The woman sitting next to me on my mainly empty car had a great reusable water bottle. My problem with most water bottles is leakage: I am very careful about finding one with a tight seal that isn’t too heavy. The water bottle she was holding looked perfect.
I asked her if she got it off Amazon.
She looked scared to answer me. She grunted a word. She looked confused as to why I was asking her a question.
Why would someone not want to answer a simple, honest question?
I realize that I am a person who tends to where headphones everywhere so that I don’t need to engage in conversation. I admit that I am the person who will be wholly absorbed in a book when she is on mass transit and don’t want to be disturbed. I know I am all kinds of anti social.
Something about this young woman made me think of none of those things. Something about the way she handled herself didn’t feel natural. Something about her reaction seemed off. It started to make me think.
Hmmmmm
You can now see why mass transit is my greatest source of inspiration. And my greatest source for overthinking.
The wheels in my head begin to turn as I now considered this person a “character”.
Why would she act this way? What’s her motivation behind her behavior? What’s her background?
As the 2 train rambled on its way to Eastern Parkway, I began to develop a story in my head. I made up an occupation, administrative assistant, based on her blandly semi professional pants and shirt. Stressed about something, by her slightly chewed nails. She just walked out of her generic office job in a huff. She’s mad at her co worker who stole her idea. She nicked that persons water bottle as she left the office. She’s going home to cool off in her tragically unhip apartment in her tragically unhip neighborhood of Brooklyn which seems to have passed by on the gentrification train…
I get to the Botanic Garden, my second greatest spot for inspiration and overthinking, take out my trusty pink notebook, and write all about this character I made up in my head, based on one tangible thing: a woman, in ill fitting clothes and ragged cuticles gave me an odd response to a question. I let my imagination give me the rest.
I may not ever use the character I created that day. But I had a lot of fun writing a brief character description and some lines of dialogue. That’s the joy of writing for me: sitting down with my notebook or my computer and just putting words on a page. I do it for me, not for some greater goal or good. I just like to think of the who, what, where, when and how. I just like to write.

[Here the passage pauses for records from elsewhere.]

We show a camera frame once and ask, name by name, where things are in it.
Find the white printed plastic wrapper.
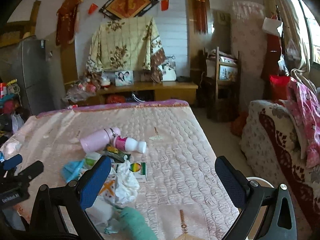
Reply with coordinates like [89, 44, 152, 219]
[86, 168, 117, 226]

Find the green fuzzy towel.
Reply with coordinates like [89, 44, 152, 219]
[104, 205, 158, 240]

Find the white trash bucket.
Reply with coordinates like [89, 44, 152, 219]
[247, 177, 274, 188]

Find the dark snack wrapper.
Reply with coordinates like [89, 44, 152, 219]
[102, 144, 131, 163]

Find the crumpled white tissue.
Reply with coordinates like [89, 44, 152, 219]
[115, 160, 140, 205]

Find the pink thermos bottle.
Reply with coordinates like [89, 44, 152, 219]
[80, 127, 121, 153]

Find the light blue plastic bag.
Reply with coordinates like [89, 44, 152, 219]
[61, 159, 85, 183]

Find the white pink plastic bottle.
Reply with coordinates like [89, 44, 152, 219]
[113, 136, 147, 154]

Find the colourful white card box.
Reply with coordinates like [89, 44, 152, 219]
[112, 160, 147, 182]

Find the floral patterned sofa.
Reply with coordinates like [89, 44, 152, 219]
[240, 100, 319, 239]

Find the plastic bag of toys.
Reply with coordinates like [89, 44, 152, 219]
[62, 76, 101, 103]

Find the framed couple photo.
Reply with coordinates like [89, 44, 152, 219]
[115, 70, 134, 87]

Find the wooden tv cabinet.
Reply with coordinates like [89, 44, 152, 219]
[64, 81, 198, 107]

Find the grey refrigerator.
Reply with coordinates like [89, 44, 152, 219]
[1, 36, 55, 115]

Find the pink floral blanket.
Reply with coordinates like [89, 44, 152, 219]
[283, 78, 319, 168]

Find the red plastic bag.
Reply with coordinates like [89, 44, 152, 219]
[269, 75, 291, 101]

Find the wooden shelf rack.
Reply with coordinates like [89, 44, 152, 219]
[202, 46, 241, 122]

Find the white handbag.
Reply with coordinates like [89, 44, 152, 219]
[158, 60, 177, 82]

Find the floral cloth covered television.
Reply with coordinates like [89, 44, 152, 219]
[86, 16, 166, 83]

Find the pink covered upright mattress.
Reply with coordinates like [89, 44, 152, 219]
[231, 1, 267, 111]

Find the diamond framed fu picture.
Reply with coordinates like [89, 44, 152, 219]
[99, 0, 159, 21]

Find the red chinese knot ornament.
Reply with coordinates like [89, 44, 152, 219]
[193, 0, 208, 34]

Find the red hanging wall decoration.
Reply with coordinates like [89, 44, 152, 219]
[55, 0, 81, 46]

I love it when I come across something in my day to day that inspires me. Ideas don’t have to be loud and splashy- they can be subtle as well. I think sometimes when we get in a writing rut we forget that stories can begin with a whimper, and end with a bang. I think we forget that what appears mundane can be the start of a thrilling adventure… I think we forget that we just need a start. That it doesn’t really matter what the inspiration- anything can be a great story if properly told. But we only learn how to properly tell anything by practice…
Anything in your life can be a writing prompt. Use it. Write it. Or draw it. Or whatever way you choose to express your creativity.
Just get out there. Look around. Get inspired.